With every picture left out, restate the listing below exactly as written.

┌─ Dataset excerpt

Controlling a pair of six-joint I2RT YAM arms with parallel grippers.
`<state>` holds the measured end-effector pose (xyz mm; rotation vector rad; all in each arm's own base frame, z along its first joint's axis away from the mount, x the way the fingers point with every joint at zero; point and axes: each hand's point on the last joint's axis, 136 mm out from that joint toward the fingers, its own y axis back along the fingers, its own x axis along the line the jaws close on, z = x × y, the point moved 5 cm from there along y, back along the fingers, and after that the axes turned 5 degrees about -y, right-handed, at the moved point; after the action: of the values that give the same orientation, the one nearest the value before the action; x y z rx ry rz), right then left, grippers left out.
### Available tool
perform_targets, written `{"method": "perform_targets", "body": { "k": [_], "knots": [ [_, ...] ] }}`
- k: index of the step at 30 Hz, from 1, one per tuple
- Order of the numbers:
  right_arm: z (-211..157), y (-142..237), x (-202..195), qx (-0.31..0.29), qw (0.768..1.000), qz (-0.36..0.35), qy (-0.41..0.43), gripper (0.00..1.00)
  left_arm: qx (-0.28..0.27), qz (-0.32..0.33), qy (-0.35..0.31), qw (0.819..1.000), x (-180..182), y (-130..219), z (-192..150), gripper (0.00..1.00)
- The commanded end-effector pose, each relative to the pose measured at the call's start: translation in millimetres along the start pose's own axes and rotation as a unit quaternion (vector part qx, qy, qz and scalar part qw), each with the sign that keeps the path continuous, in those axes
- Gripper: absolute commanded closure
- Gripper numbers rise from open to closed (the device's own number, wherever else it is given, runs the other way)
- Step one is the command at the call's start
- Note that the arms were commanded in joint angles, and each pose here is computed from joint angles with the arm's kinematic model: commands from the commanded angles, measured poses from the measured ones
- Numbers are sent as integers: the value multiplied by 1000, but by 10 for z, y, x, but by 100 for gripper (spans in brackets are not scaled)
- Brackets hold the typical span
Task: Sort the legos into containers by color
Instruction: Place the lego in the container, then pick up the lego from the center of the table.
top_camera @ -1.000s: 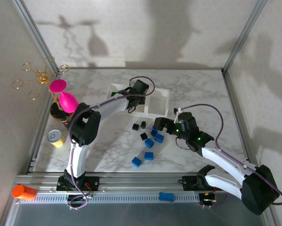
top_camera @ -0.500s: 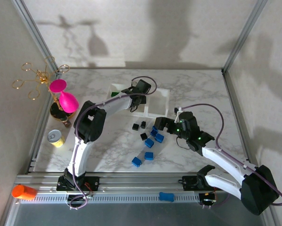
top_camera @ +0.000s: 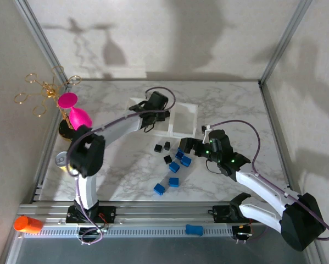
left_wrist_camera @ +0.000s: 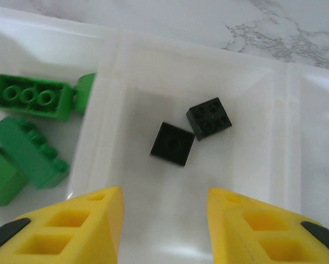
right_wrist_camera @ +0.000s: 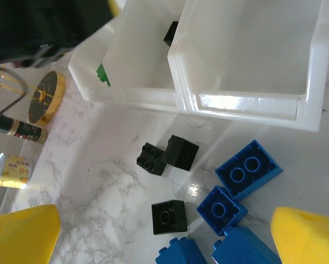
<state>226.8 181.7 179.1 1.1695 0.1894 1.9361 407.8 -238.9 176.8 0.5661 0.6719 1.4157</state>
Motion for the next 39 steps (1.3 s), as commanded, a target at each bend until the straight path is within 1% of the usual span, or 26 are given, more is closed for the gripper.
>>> {"method": "perform_targets", "body": {
  "k": [1, 6, 10, 15, 19, 23, 35, 39],
  "knots": [
    [-112, -18, 16, 32, 999, 30, 16, 1, 4, -23, 13, 1000, 54, 254, -196, 55],
    [-214, -33, -11, 44, 998, 45, 12, 1, 22, -28, 1, 999, 143, 515, -555, 51],
    [-290, -39, -41, 52, 997, 49, 6, 1, 43, -40, -24, 998, 65, 627, -835, 48],
    [-365, -53, -113, 52, 998, 31, 0, 1, 78, -40, -51, 995, -7, 563, -1162, 44],
    [-390, -89, -144, 56, 998, 7, 0, 1, 95, -29, -68, 993, -38, 450, -1338, 43],
    [-407, -118, -97, 63, 998, 4, 3, 1, 103, 1, -82, 991, -17, 322, -1413, 43],
    [-428, -152, -95, 66, 998, 3, 1, 1, 121, 15, -109, 987, -91, 39, -1543, 42],
    [-427, -154, -95, 66, 998, 3, 2, 1, 121, 5, -109, 987, -153, -40, -1557, 43]
  ]
}}
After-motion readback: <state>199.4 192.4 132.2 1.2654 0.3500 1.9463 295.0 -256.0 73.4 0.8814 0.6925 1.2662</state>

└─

Expected output ->
Controlling a pair of six-joint I2RT YAM arms with parallel grippers.
`<state>` holds the measured end-effector pose (xyz mm; rotation vector rad; all in each arm's own base frame, z along its first joint's axis away from the mount, x the way the fingers point with every joint at zero; point and axes: each hand's point on the last joint's axis, 136 mm out from that joint toward the fingers, its own y axis back along the fingers, its own x axis along the line the jaws close on, z = x × y, the point moved 5 cm from there along y, back along the fingers, and after that the axes turned 5 degrees about -y, right-handed, at the moved point; after the action: of the values that give the same orientation, the one nearest the value before the action; x y z rx ry rz), right then left, grippers left out.
### Available tool
perform_targets, written `{"method": "perform_targets", "body": { "k": [_], "knots": [ [_, ...] ] }}`
- k: index of the step at 30 Hz, from 1, one per tuple
- Order of the numbers:
  right_arm: z (-211..157), y (-142..237), x (-202..195), qx (-0.31..0.29), qw (0.768..1.000), qz (-0.36..0.35), qy (-0.41..0.43), gripper (0.00..1.00)
  left_arm: qx (-0.28..0.27), qz (-0.32..0.33), qy (-0.35..0.31), qw (0.819..1.000), x (-180..182), y (-130..219), z (-192..150), gripper (0.00..1.00)
- The commanded end-effector pose, each relative to the pose measured at the call's start: translation in millimetres along the start pose's own axes and rotation as a unit quaternion (vector part qx, qy, qz and scalar part qw), each with the sign that keeps the path continuous, in those axes
- Gripper: absolute commanded closure
- Gripper numbers rise from open to closed (the device's own number, wherever else it is given, runs the other way)
- Step one is the command at the call's start
- Note that the arms were commanded in joint angles, and each pose here is computed from joint angles with the arm's kinematic model: commands from the commanded angles, measured poses from the measured ones
- Numbers are sent as integers: the value multiplied by 1000, but by 10 for z, y, x, but by 100 for gripper (spans in brackets are not scaled)
- Brackets hold the typical span
Task: Sort the legos into containers by color
Instruction: Place the lego in the container, then pick up the lego from the center of the table.
top_camera @ -1.000s: 
top_camera @ -0.500s: 
top_camera @ +0.000s: 
left_wrist_camera @ +0.000s: 
right_wrist_camera @ +0.000s: 
<state>226.8 181.7 179.1 1.1695 0.1894 1.9361 407.8 -238.9 176.8 0.5661 0.6719 1.4157</state>
Motion for the next 39 steps (1.3 s), as commanded, a target at each bend until the straight path is within 1% of the usual span, or 26 are given, more is closed for the gripper.
>>> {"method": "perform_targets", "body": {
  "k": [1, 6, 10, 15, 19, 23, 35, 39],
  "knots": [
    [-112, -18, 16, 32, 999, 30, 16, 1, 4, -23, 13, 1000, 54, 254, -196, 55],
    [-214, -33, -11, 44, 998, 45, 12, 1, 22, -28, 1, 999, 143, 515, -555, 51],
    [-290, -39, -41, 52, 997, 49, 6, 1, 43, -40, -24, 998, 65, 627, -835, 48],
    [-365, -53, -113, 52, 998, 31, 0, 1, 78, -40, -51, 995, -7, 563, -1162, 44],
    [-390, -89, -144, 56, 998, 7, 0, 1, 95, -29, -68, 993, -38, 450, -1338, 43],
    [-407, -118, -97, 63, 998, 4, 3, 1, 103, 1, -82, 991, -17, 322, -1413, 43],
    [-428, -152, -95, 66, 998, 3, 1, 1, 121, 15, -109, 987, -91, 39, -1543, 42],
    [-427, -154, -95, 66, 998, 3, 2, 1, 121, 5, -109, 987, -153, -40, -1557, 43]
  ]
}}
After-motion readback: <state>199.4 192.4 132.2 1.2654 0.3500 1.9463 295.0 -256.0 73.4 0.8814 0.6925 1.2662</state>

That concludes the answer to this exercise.